PROBLEM DETAILS — Show every line in the records below that contains the word "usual".
---------- THE INPUT
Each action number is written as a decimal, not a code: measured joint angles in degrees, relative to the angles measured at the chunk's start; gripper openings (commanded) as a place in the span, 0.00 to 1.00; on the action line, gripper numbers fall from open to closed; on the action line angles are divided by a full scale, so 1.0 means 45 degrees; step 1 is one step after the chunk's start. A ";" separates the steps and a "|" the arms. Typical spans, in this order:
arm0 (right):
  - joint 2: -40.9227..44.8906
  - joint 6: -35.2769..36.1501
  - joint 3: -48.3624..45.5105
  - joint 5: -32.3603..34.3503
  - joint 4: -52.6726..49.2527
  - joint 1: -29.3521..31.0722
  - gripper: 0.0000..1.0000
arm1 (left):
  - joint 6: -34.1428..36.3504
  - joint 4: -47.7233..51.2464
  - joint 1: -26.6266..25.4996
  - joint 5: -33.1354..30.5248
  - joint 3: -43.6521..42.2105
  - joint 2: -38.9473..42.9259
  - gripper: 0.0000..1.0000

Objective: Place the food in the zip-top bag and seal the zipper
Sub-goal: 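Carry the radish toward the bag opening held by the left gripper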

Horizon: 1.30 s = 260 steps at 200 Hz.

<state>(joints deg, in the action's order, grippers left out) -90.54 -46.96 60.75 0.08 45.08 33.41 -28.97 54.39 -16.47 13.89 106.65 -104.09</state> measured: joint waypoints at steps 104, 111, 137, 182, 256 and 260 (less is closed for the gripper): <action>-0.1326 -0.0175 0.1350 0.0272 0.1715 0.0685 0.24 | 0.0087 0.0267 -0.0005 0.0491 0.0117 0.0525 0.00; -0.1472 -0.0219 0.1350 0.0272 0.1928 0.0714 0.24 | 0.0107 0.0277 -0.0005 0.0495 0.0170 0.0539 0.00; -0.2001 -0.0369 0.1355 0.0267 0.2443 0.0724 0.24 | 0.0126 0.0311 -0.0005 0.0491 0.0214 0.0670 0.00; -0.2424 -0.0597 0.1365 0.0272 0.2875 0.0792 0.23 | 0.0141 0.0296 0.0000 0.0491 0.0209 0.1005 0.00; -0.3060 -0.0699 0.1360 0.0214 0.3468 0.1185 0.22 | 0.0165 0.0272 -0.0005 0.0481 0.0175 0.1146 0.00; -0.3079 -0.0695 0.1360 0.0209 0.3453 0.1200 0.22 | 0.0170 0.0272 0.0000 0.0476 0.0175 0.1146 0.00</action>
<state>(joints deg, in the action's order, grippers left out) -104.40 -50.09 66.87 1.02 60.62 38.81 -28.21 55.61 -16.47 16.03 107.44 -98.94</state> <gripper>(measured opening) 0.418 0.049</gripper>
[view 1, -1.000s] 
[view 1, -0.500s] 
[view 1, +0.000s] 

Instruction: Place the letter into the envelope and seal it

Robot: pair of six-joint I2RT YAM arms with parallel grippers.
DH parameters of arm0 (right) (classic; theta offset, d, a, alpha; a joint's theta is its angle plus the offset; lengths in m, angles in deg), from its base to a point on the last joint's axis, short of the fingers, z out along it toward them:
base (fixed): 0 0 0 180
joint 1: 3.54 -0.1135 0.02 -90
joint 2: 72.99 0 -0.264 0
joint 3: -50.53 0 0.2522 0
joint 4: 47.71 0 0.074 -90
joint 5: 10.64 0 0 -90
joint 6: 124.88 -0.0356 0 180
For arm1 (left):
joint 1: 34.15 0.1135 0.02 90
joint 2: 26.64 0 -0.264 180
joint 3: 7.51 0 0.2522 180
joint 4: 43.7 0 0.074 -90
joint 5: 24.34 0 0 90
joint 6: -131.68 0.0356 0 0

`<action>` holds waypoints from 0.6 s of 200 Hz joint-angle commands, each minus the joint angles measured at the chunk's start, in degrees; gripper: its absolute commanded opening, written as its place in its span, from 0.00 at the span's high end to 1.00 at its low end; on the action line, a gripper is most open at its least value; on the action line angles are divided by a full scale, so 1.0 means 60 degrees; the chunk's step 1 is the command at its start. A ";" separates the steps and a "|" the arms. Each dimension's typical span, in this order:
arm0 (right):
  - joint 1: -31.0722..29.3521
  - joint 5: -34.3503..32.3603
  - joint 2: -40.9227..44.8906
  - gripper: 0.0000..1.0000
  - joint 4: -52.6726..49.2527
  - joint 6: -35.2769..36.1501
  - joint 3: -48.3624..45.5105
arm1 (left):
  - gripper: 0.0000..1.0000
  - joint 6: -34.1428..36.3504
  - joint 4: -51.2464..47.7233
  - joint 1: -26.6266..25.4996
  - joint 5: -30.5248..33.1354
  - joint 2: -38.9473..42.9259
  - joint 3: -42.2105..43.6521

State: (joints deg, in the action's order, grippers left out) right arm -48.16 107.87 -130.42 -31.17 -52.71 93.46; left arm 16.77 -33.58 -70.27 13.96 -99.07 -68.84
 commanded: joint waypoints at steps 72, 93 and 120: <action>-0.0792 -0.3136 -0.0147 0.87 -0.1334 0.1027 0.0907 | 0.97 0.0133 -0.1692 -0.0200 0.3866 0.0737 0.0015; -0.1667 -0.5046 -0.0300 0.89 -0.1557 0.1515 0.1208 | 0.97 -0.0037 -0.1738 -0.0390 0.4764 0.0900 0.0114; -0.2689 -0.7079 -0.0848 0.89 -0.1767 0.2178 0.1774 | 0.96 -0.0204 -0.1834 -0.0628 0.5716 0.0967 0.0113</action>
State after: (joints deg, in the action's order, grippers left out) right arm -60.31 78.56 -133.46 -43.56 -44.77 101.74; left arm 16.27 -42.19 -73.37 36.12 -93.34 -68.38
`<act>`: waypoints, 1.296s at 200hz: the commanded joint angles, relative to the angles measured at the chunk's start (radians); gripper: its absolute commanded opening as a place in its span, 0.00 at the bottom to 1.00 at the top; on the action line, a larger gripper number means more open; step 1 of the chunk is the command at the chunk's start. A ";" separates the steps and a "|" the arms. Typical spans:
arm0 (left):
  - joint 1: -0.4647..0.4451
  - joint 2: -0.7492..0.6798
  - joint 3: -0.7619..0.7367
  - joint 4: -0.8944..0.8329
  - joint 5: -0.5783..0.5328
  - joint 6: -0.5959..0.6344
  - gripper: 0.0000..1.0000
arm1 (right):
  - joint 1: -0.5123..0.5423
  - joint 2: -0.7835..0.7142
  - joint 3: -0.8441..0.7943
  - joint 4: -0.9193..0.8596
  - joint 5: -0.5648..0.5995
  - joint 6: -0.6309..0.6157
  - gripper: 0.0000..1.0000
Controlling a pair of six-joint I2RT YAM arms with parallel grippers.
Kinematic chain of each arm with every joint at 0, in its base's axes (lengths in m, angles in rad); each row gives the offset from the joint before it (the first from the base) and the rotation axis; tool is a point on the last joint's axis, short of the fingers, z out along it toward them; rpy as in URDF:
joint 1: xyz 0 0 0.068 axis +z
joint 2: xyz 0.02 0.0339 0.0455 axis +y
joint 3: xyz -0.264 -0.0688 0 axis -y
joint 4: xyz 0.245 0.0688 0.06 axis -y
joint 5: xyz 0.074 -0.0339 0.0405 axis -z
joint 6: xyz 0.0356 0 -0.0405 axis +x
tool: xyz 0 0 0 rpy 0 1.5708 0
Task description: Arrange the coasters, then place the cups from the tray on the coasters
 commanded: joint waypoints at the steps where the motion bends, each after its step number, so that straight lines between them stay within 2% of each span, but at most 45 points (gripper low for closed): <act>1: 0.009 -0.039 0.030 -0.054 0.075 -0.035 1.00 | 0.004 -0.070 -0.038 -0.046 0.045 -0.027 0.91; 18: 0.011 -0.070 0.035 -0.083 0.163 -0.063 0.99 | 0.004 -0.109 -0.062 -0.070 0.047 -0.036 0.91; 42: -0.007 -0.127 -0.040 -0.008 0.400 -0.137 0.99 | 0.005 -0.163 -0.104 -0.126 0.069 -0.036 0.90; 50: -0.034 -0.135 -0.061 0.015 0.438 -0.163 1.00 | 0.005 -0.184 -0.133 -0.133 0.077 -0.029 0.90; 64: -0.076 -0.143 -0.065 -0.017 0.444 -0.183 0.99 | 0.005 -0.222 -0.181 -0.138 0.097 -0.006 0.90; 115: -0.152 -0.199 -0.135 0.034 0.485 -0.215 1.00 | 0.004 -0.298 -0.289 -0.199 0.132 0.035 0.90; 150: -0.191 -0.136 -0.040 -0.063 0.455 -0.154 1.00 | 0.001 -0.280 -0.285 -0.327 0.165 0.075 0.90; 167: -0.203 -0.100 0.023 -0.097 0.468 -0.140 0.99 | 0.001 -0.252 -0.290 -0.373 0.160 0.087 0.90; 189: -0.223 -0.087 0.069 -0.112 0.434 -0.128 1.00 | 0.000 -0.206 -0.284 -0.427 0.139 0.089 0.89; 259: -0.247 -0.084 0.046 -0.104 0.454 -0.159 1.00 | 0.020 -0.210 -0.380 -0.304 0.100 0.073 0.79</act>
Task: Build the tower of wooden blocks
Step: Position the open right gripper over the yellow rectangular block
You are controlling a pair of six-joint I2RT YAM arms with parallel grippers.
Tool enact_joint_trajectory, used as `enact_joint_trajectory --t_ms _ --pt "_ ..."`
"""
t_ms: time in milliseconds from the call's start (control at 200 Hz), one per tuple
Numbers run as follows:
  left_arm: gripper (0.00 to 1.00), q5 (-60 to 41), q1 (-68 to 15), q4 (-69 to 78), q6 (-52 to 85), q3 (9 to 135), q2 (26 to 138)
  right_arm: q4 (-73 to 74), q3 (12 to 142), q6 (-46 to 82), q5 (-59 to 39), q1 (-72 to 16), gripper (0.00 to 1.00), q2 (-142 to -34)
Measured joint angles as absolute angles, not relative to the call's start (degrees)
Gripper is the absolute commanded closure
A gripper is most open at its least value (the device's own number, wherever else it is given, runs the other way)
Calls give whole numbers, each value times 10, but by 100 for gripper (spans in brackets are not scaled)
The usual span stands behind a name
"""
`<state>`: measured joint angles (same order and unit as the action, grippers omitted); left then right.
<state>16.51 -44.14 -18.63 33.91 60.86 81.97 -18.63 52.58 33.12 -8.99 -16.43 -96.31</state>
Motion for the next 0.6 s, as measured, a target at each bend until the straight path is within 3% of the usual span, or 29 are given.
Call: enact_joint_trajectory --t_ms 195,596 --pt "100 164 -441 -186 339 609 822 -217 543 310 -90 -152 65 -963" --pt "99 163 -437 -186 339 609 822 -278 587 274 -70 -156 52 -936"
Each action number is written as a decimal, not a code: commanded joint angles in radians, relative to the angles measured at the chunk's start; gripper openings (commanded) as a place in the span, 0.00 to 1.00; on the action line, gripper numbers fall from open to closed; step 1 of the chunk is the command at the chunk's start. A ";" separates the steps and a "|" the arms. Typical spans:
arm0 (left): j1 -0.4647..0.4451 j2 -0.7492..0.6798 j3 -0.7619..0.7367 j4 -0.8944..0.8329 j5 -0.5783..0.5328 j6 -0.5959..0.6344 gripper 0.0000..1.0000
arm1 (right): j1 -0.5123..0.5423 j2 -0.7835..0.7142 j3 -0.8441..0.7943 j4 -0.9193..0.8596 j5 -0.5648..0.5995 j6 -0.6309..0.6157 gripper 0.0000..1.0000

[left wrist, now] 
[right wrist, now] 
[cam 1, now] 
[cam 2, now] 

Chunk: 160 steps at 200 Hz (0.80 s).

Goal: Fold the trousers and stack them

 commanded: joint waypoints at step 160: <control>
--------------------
ANSWER SECTION —
The usual span stands behind a name
Motion for the next 0.6 s, as measured, a target at each bend until the straight path is within 3% of the usual span, or 29 are given.

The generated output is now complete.